En septembre, Christian Dandrès, conseiller national socialiste et militant syndical, a questionné le Conseil fédéral au sujet de cette réforme: Qui supporte les coûts? Quelles conséquences pour l’espérance de vie à la retraite selon les catégories socioéconomiques? Quels effets sur l’âge de la retraite, selon ces catégories? Quel financement faut-il pour maintenir le niveau des rentes et l’âge légal?
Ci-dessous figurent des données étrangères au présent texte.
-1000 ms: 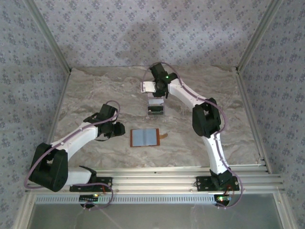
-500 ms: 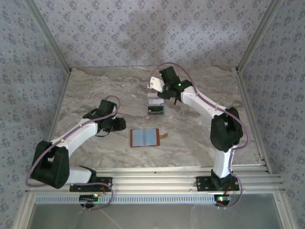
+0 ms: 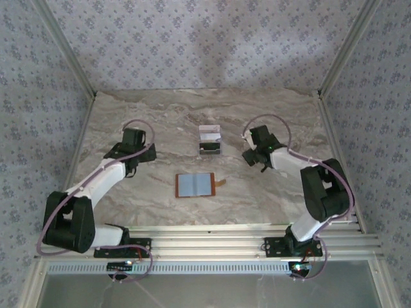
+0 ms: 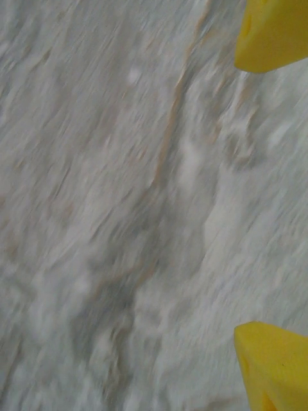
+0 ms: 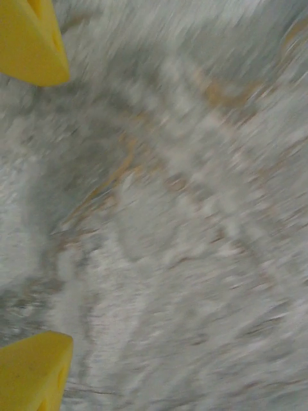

Dans ses réponses, le Conseil fédéral est des plus laconiques, sauf pour la dernière question, où il précise que l’économie liée à la hausse de l’âge de la retraite des femmes sera de 9975 millions de francs (de 2023 à 2031), ce qui correspondrait à une augmentation des cotisations de 0,3%. La hausse de la TVA apporterait 19 milliards, d’ici à 2030, soit l’équivalent d’une majoration de cotisation de 0,6% dès 2022. Globalement, 0,9% suffirait pour le maintien des prestations actuelles. Précisions avec Christian Dandrès.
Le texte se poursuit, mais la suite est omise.